• **Your goal**: Only the number is wanted: count the lines in the data with "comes" in them.

==========

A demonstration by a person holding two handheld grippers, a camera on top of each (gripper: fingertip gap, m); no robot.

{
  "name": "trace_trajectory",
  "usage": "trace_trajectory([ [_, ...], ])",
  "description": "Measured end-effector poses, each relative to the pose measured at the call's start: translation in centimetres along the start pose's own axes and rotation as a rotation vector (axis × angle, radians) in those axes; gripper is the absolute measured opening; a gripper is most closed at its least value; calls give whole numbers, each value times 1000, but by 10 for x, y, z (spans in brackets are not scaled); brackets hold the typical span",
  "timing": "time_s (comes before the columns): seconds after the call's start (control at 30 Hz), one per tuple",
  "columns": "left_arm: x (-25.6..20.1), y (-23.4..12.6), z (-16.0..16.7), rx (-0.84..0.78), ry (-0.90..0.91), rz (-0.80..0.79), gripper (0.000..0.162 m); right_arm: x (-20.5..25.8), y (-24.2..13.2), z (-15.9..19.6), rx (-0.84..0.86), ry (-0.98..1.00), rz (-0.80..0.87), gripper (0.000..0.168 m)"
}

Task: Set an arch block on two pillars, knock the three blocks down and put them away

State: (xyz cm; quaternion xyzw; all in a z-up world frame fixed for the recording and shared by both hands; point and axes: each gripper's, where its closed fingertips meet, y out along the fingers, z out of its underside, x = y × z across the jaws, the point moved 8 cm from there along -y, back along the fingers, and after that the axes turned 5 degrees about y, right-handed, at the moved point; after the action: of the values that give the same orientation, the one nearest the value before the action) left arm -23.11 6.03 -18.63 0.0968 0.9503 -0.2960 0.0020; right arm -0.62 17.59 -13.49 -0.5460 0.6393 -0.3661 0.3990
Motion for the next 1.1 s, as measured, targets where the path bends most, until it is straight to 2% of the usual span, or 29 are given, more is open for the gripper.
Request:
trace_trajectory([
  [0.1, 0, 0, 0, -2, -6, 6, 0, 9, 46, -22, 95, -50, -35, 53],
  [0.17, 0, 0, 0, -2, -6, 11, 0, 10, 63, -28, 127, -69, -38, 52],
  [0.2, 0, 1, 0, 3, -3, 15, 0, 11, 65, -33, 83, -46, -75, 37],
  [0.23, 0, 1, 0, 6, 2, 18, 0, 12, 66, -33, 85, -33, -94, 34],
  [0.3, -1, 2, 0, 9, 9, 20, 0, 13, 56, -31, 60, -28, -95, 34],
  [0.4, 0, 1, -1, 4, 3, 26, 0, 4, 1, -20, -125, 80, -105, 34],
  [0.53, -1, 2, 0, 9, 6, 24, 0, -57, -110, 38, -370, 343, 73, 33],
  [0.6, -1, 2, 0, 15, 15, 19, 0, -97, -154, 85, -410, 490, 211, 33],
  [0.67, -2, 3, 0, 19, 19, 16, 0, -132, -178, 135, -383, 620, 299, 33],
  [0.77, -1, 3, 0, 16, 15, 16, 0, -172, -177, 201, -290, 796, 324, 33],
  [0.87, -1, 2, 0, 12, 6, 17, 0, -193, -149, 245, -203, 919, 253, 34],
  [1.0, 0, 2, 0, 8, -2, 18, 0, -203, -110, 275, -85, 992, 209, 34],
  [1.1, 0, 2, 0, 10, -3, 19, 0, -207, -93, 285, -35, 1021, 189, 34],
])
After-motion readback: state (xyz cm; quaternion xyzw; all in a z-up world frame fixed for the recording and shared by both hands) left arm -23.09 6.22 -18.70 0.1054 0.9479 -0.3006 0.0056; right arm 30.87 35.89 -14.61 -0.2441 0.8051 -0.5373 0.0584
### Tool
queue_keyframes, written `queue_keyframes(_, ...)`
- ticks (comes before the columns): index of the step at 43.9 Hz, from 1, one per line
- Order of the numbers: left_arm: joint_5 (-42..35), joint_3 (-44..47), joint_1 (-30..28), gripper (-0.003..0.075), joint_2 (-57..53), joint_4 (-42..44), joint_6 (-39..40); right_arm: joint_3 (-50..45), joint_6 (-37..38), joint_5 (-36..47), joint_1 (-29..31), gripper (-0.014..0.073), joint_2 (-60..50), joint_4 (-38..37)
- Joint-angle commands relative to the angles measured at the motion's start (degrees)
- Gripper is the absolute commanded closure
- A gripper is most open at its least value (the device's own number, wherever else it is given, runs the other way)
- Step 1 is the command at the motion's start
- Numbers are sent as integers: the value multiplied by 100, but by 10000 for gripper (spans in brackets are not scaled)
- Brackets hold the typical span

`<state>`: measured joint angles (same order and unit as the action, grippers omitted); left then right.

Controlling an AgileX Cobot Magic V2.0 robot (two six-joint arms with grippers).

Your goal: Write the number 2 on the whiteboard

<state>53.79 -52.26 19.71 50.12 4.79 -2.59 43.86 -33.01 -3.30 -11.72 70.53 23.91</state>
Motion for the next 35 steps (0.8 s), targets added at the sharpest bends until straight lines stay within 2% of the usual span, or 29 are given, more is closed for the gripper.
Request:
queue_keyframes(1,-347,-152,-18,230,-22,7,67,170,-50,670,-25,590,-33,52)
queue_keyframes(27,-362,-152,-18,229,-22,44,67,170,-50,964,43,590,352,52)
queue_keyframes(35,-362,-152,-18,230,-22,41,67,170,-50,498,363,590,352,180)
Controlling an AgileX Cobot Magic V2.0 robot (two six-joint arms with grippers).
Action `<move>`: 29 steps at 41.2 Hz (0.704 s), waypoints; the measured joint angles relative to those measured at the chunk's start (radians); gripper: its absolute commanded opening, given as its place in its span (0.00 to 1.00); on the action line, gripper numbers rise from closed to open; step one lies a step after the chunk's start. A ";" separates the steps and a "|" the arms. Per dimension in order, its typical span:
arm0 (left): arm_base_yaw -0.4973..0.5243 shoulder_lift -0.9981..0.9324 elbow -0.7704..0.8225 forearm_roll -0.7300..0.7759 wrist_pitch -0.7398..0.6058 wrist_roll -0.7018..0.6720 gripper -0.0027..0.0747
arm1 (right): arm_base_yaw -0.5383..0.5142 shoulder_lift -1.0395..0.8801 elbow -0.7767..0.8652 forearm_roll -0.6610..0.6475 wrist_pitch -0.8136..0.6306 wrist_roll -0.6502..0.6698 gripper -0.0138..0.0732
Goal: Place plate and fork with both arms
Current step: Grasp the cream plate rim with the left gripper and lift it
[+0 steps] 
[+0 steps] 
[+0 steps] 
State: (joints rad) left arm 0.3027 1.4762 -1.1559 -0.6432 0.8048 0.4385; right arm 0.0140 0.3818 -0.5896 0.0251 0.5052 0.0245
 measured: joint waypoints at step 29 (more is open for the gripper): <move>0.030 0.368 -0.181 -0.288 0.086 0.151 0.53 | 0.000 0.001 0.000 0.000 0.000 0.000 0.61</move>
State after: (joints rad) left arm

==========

• **Solution for this exercise**: 2